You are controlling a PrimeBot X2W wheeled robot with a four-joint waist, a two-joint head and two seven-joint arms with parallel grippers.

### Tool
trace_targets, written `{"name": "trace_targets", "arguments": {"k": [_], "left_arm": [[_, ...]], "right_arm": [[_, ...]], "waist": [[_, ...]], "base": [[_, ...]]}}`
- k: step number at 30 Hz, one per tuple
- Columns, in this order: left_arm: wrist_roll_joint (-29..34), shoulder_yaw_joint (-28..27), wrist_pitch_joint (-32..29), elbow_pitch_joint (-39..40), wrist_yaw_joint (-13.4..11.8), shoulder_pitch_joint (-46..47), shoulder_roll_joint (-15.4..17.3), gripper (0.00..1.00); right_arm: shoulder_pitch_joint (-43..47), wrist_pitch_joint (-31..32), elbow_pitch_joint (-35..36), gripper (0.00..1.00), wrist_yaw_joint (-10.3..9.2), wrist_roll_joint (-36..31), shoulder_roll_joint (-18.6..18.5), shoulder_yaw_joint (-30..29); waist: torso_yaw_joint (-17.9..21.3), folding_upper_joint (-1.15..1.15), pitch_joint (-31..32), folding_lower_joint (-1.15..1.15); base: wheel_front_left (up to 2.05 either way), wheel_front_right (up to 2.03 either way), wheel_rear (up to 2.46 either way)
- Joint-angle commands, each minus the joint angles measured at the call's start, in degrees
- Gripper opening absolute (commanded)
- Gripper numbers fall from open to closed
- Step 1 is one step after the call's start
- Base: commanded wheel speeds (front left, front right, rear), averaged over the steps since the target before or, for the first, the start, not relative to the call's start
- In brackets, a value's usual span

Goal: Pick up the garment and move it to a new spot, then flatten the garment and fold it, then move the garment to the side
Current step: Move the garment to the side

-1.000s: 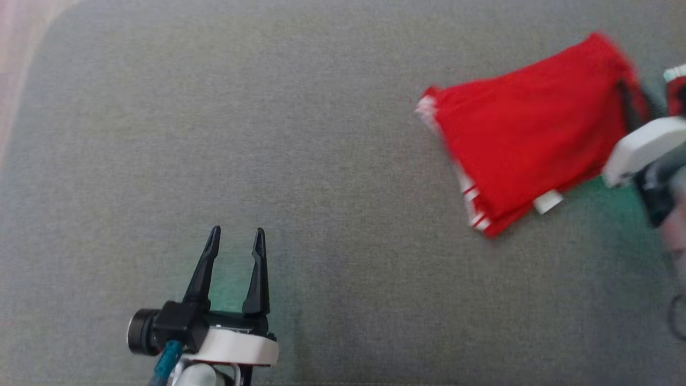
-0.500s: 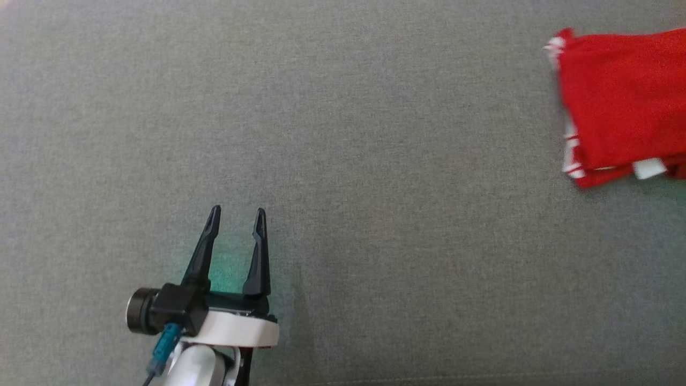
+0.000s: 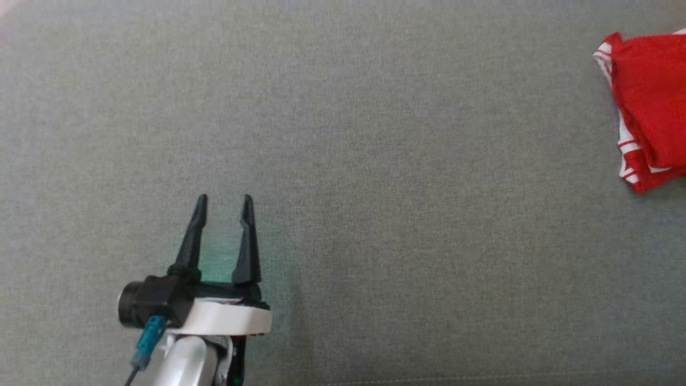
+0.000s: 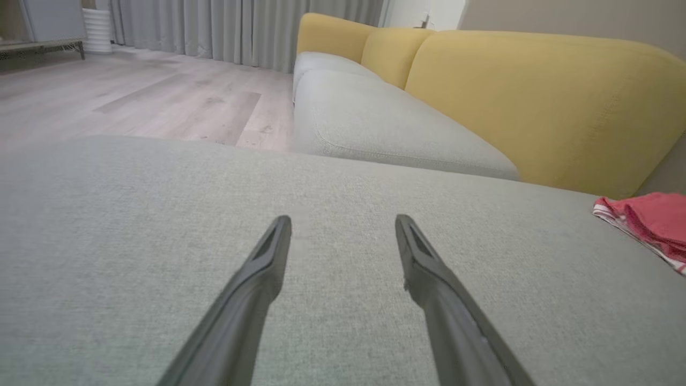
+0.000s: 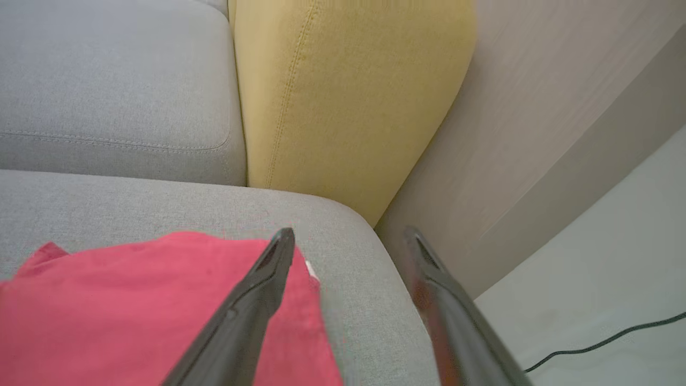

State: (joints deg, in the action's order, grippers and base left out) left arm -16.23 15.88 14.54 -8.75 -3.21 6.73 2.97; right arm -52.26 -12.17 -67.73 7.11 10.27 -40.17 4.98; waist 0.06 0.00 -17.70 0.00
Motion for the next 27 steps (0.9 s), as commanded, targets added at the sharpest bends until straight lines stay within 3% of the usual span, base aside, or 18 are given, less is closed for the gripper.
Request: {"name": "trace_targets", "arguments": {"k": [1,5,9,13,16,22,27], "left_arm": [[0.15,-2.48,0.46,1.93,-0.65,0.68,-0.09,1.0],[-0.91,-3.69,0.46,1.94,-1.01,-0.83,-0.09,1.0],[-1.6,-5.13,0.46,2.92,-0.92,-2.84,-0.09,1.0],[-0.6,-6.02,0.46,2.03,-1.94,-5.49,-0.09,1.0],[0.63,-6.37,0.46,1.37,-2.66,-7.01,-0.09,1.0],[2.21,-7.45,0.46,1.03,-3.52,-9.11,-0.09,1.0],[3.19,-7.92,0.46,1.03,-3.18,-10.41,-0.09,1.0]], "right_arm": [[0.5,-0.97,0.99,1.0,0.37,-0.8,-1.03,-0.28],[3.29,-2.09,1.98,1.0,0.37,-3.3,4.21,-3.52],[8.98,-2.72,6.33,1.0,0.37,-4.2,12.45,-7.75],[18.85,-2.8,17.99,1.0,0.37,-4.68,22.49,-9.1],[28.37,-2.81,28.41,1.0,0.37,-2.07,28.3,-4.23],[43.39,-2.82,44.04,1.0,0.37,2.4,33.56,3.33],[51.14,-2.82,52.81,1.0,0.37,-2.37,35.34,4.17]], "waist": [[-0.01,0.0,1.53,0.0],[0.54,0.0,5.29,0.0],[1.08,0.0,9.76,0.0],[1.43,0.0,14.42,0.0],[1.14,0.0,17.6,0.0],[0.17,0.0,20.33,0.0],[-0.47,0.0,21.73,0.0]], "base": [[0.0,0.0,0.0],[0.0,0.0,0.0],[0.0,0.0,0.0],[0.0,0.0,0.0],[0.0,0.0,0.0],[0.0,0.0,0.0],[0.0,0.0,0.0]]}}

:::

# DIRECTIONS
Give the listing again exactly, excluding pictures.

# TASK ANSWER
You are controlling a PrimeBot X2W wheeled robot with a four-joint waist, a two-joint head and two seven-joint arms with parallel grippers.

### Tool
trace_targets, written `{"name": "trace_targets", "arguments": {"k": [_], "left_arm": [[_, ...]], "right_arm": [[_, ...]], "waist": [[_, ...]], "base": [[_, ...]]}}`
- k: step number at 30 Hz, one per tuple
- Columns, in this order: left_arm: wrist_roll_joint (-29..34), shoulder_yaw_joint (-28..27), wrist_pitch_joint (-32..29), elbow_pitch_joint (-39..40), wrist_yaw_joint (-13.4..11.8), shoulder_pitch_joint (-46..47), shoulder_roll_joint (-15.4..17.3), gripper (0.00..1.00); right_arm: shoulder_pitch_joint (-43..47), wrist_pitch_joint (-31..32), elbow_pitch_joint (-35..36), gripper (0.00..1.00), wrist_yaw_joint (-10.3..9.2), wrist_roll_joint (-36..31), shoulder_roll_joint (-18.6..18.5), shoulder_yaw_joint (-30..29); waist: torso_yaw_joint (-17.9..21.3), folding_upper_joint (-1.15..1.15), pitch_joint (-31..32), folding_lower_joint (-1.15..1.15); base: wheel_front_left (up to 2.05 either way), wheel_front_right (up to 2.03 either way), wheel_rear (up to 2.46 either way)
- Joint-angle commands, each minus the joint angles measured at the call's start, in degrees
- Gripper opening absolute (commanded)
- Gripper numbers fall from open to closed
- Step 1 is one step after the call's start
- Base: commanded wheel speeds (front left, front right, rear), averaged over the steps since the target before or, for the first, the start, not relative to the call's start
- In brackets, a value's usual span

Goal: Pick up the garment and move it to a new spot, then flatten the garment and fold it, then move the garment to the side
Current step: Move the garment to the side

-1.000s: 
-0.500s: 
+0.000s: 
+0.000s: 
+0.000s: 

State: (joints deg, in the action's order, grippers and base left out) left arm -16.23 15.88 14.54 -8.75 -3.21 6.73 2.97; right arm -52.26 -12.17 -67.73 7.11 10.27 -40.17 4.98; waist 0.06 0.00 -17.70 0.00
Motion for the next 27 steps (0.9 s), as commanded, targets added at the sharpest bends until straight lines stay within 3% of the usual span, base aside, or 18 are given, less is closed for the gripper.
Request: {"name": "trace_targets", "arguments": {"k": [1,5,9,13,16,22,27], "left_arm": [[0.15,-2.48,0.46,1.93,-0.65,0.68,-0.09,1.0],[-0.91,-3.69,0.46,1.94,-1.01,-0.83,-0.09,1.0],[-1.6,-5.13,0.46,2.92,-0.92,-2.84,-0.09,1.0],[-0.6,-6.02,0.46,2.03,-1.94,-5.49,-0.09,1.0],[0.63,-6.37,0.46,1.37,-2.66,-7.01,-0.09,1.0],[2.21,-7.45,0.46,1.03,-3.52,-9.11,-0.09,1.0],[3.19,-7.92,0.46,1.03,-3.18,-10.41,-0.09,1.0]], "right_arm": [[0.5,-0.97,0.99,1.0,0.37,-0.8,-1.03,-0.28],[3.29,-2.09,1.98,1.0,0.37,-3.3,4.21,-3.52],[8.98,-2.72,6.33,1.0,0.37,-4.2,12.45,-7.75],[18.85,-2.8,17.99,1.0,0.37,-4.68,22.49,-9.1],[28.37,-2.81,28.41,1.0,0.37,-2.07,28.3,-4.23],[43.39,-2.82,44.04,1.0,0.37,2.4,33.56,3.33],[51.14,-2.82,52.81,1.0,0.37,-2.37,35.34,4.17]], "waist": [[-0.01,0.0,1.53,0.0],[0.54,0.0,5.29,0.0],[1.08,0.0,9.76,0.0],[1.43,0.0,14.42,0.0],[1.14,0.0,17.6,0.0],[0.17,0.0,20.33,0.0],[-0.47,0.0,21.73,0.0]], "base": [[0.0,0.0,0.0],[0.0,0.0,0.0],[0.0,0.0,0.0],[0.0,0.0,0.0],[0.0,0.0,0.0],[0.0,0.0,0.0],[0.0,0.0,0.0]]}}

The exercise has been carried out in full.